## PROBLEM REQUIREMENTS
Return the data in full, exactly as it was written.
+++ DATASET CONTENT +++
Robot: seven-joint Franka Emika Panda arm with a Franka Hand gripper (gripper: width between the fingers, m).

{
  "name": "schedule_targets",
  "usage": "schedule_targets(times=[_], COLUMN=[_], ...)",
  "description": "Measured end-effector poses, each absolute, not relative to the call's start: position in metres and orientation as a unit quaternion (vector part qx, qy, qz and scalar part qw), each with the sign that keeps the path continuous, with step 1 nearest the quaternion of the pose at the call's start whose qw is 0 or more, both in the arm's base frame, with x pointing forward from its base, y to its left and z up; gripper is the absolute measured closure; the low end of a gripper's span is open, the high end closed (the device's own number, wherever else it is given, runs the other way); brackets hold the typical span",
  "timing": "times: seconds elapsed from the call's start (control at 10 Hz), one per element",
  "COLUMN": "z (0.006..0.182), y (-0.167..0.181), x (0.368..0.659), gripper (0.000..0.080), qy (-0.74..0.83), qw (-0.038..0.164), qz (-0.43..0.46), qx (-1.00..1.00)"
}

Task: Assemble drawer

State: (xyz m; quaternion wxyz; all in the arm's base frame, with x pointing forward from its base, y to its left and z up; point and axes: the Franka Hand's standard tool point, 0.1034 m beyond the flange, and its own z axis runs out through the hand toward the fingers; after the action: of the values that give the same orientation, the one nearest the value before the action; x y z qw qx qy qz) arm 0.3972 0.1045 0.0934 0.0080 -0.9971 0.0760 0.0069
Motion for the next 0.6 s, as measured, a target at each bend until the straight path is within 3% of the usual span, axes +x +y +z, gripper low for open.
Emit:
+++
## SOLUTION
Robot: seven-joint Franka Emika Panda arm with a Franka Hand gripper (gripper: width between the fingers, m).

{
  "name": "schedule_targets",
  "usage": "schedule_targets(times=[_], COLUMN=[_], ...)",
  "description": "Measured end-effector poses, each absolute, not relative to the call's start: position in metres and orientation as a unit quaternion (vector part qx, qy, qz and scalar part qw), each with the sign that keeps the path continuous, with step 1 nearest the quaternion of the pose at the call's start whose qw is 0 or more, both in the arm's base frame, with x pointing forward from its base, y to its left and z up; gripper is the absolute measured closure; the low end of a gripper's span is open, the high end closed (the device's own number, wherever else it is given, runs the other way); brackets hold the typical span",
  "timing": "times: seconds elapsed from the call's start (control at 10 Hz), one per element",
  "COLUMN": "z (0.006..0.182), y (-0.167..0.181), x (0.368..0.659), gripper (0.000..0.080), qy (-0.74..0.83), qw (-0.038..0.164), qz (-0.43..0.46), qx (-1.00..1.00)"
}

Task: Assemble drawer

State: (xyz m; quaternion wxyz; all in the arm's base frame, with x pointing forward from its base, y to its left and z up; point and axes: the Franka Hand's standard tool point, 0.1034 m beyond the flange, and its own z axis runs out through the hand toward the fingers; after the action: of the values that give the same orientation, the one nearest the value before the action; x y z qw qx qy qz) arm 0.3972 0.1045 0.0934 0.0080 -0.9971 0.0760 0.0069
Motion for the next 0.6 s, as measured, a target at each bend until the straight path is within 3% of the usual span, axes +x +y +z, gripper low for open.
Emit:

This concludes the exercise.